__What this task involves__.
Copying rule for the data below: pictures stay out, and only the lines from the one with "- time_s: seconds" down to the one with "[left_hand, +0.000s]", inclusive, are repeated exactly.

**** Information supplied

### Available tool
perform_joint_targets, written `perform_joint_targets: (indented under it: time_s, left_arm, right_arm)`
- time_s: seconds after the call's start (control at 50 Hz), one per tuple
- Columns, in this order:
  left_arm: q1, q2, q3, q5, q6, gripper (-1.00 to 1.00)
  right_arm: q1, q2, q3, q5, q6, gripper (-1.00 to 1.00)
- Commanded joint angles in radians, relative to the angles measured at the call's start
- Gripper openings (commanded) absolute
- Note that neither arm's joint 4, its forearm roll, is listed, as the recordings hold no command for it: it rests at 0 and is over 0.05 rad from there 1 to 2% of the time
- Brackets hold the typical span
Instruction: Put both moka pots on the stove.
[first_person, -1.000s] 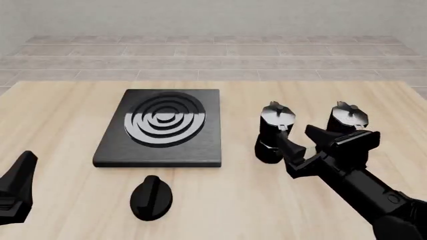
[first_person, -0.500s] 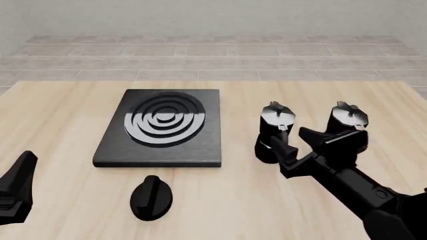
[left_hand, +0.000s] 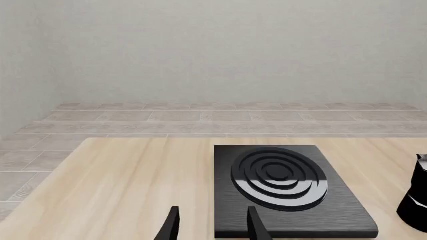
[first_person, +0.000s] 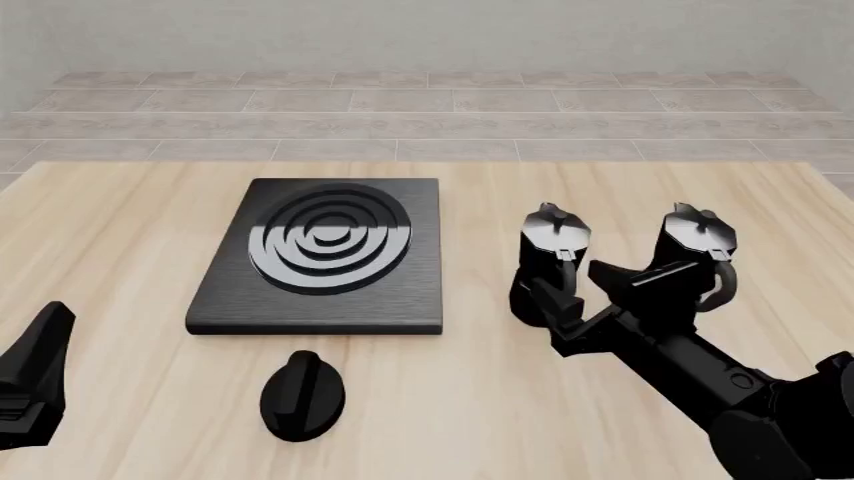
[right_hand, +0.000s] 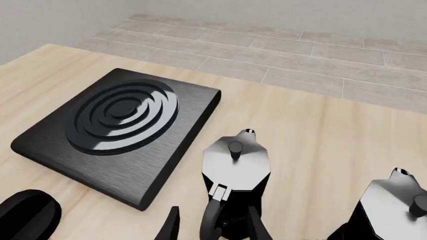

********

__Exercise answer__.
- time_s: seconds after the call's start (control at 50 Hz), one per tuple
- Columns, in this order:
  left_arm: q1, q2, q3, q5, q6, gripper (-1.00 to 1.00)
  right_arm: q1, q2, q3, q5, q6, gripper (-1.00 to 1.00)
- Commanded joint angles in radians, relative to the angles measured at the call's start
- Gripper openings (commanded) absolute
- Note that neither arm's joint 4, its forearm roll, is listed, as the recordings hold no command for it: it rests at 0 and is over 0.05 rad from there 1 to 2% of the time
- Brackets hold the typical span
Instruction: Put both moka pots on the stove.
[first_person, -1.000s] 
[first_person, -0.500s] 
[left_hand, +0.000s] 

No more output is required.